Звезды проступили на небе сначала робко, по одной, а затем высыпали все разом, неисчислимой, колючей, ледяной россыпью. Млечный путь протянулся через весь небосвод, как дымная, светящаяся река, и я смотрел в эту бездну, и меня охватывал священный трепет. Масштаб настолько несоизмерим с моей жизнью, что все мои проблемы, страхи и надежды разом скукожились до размеров точки. Где-то там, в этих бесчисленных мирах, возможно, кто-то точно так же сидит у своего костра и смотрит в небо, и видит наше Солнце как маленькую, едва заметную звездочку. И это было не уничижительное чувство, а освобождающее. Я понял, как мы смешны со своими амбициями перед лицом этой вечности. И как мы прекрасны в своей способности осознавать эту бездну. Искры от костра взлетали вверх, смешиваясь со звездами, и на какой-то миг грань между земным огнем и небесным светом стиралась. Я был всего лишь человеком, сидящим у огня на маленькой лесной поляне. Но я был и чем-то большим. Я был взглядом, которым вселенная смотрела на саму себя. Я был сознанием, которое на краткий миг вспыхнуло в этой бескрайней, темной пустоте, чтобы осознать ее красоту. И в эту ночь, в этом молчаливом и величественном спектакле света, тени и космической пыли, я наконец-то нашел покой, который так долго и безуспешно искал среди шума. Тишина внутри меня наконец-то встретилась с тишиной снаружи, и они узнали друг друга, и слились в одно целое, в одну великую, всеобъемлющую тишину, которая была не пустотой, а полнотой, не отсутствием, а присутствием всего сущего.

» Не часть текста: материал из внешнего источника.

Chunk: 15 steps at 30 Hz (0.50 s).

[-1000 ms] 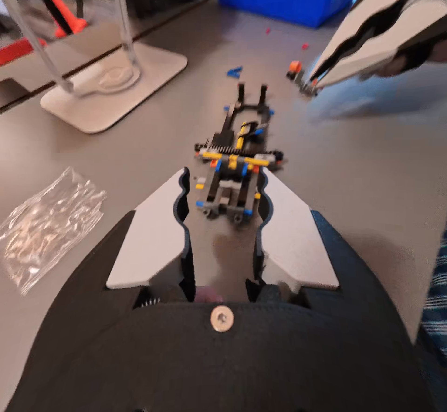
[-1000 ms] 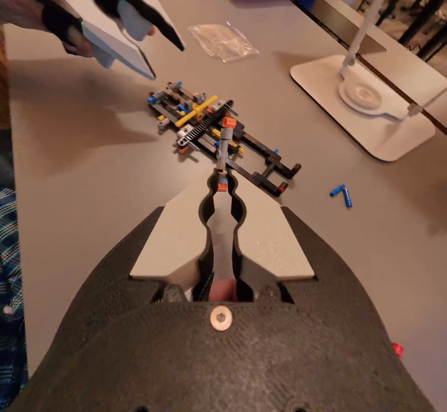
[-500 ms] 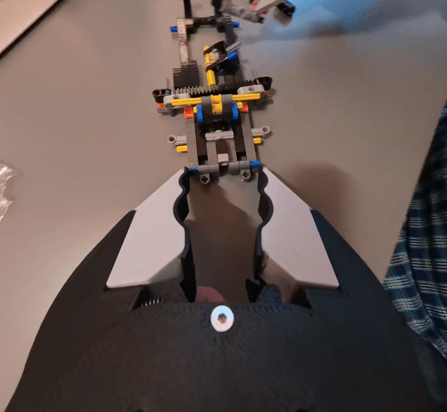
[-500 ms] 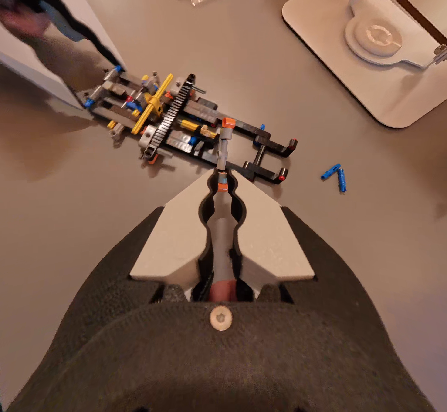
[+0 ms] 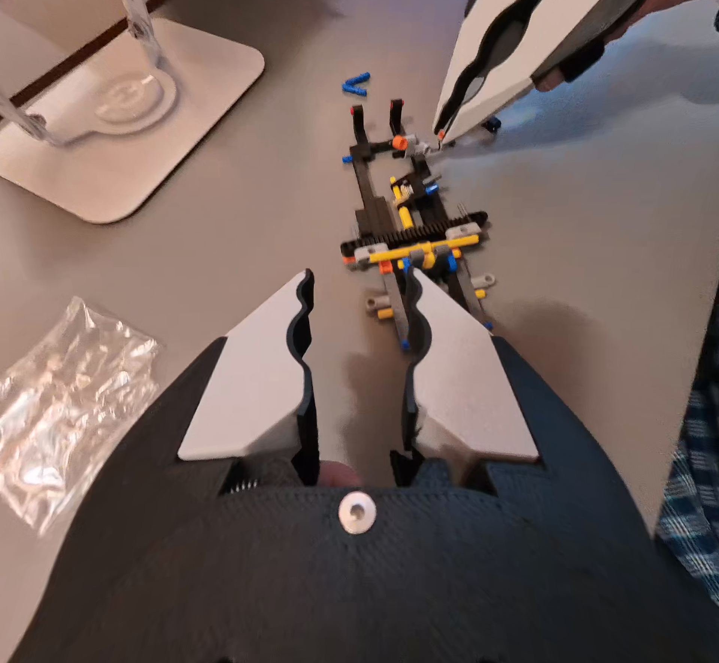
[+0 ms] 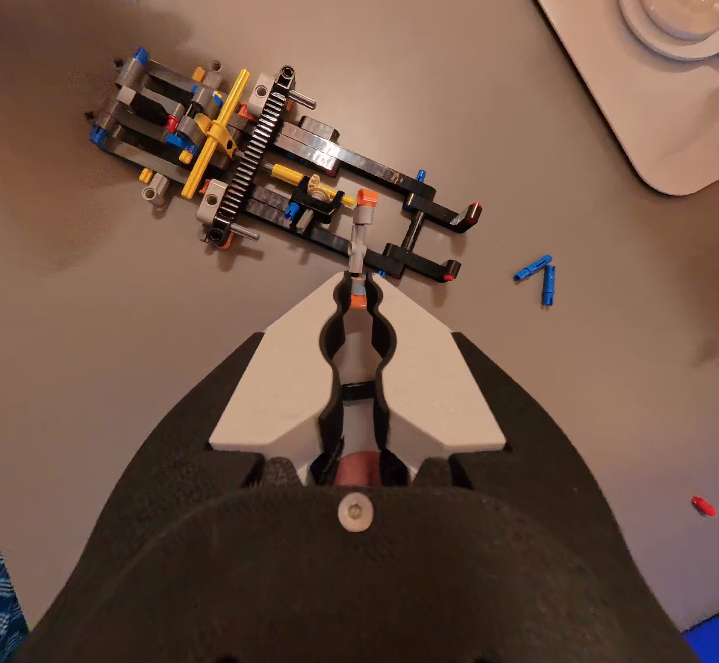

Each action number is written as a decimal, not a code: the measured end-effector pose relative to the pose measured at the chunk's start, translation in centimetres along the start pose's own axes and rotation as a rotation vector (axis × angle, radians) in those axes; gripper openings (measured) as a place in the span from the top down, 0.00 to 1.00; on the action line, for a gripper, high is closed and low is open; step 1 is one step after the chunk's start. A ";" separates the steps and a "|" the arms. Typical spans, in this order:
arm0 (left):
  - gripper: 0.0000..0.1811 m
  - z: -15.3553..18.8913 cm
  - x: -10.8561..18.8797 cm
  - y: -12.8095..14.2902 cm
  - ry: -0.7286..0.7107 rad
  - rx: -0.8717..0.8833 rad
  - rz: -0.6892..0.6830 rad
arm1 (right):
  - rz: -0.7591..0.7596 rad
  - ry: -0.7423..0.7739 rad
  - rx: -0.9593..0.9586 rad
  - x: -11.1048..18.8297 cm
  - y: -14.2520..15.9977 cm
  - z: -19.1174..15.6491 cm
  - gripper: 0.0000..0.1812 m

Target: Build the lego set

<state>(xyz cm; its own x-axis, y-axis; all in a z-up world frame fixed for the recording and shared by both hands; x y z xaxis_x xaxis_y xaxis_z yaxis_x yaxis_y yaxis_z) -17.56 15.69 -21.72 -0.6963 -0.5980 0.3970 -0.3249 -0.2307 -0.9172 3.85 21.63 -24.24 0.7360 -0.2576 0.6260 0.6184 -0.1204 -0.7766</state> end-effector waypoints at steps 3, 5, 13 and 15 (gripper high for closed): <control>0.75 -0.4 -2.2 -0.6 0.035 -0.046 -0.035 | -0.015 0.000 -0.003 -0.2 -0.4 0.2 0.98; 0.76 -0.8 -3.6 -0.6 0.044 -0.082 -0.066 | -0.033 -0.003 -0.003 -0.4 -0.5 0.3 0.98; 0.74 -1.4 -7.2 -0.3 0.186 -0.030 -0.155 | -0.085 -0.034 0.007 -1.1 -1.0 0.7 0.98; 0.73 -1.4 -7.6 -0.1 0.218 -0.005 -0.180 | -0.100 -0.043 0.016 -1.2 -1.2 0.7 0.98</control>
<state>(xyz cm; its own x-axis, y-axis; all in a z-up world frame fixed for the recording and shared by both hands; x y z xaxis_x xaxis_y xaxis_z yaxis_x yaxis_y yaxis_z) -13.13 21.34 -24.59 -0.7481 -0.3689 0.5516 -0.4583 -0.3140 -0.8315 2.41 22.74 -24.07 0.6817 -0.2038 0.7027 0.6930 -0.1283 -0.7095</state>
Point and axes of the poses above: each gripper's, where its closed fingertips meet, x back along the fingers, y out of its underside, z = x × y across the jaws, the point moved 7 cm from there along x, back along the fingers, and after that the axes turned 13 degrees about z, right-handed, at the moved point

Глава вторая. Азбука тишины
Первые дни я думал, что приехал сюда за тишиной. Это казалось мне простым и очевидным: там, в городе, был шум, здесь, в лесу, его нет. Я представлял себе тишину как отсутствие, как чистый лист, как белую стену, на которой ничего не нарисовано. Но тишина оказалась вовсе не пустотой, и это открытие перевернуло все мои представления о мире. Она оказалась не отсутствием, а присутствием, не пустотой, а невероятной, ошеломляющей полнотой, которую я просто не умел замечать, потому что разучился слушать. Мой слух, испорченный городом, был настроен на грубые, резкие, громкие звуки, на сигналы тревоги и оповещения, на рев моторов и грохот стройки. Он искал шум, даже когда его не было, он придумывал его, заполнял им паузы, потому что настоящая тишина была для него чем-то чуждым, пугающим, почти противоестественным. И теперь, здесь, в старом доме на краю леса, мне предстояло заново научиться слышать, заново выучить язык, на котором говорит мир, когда ему не мешают.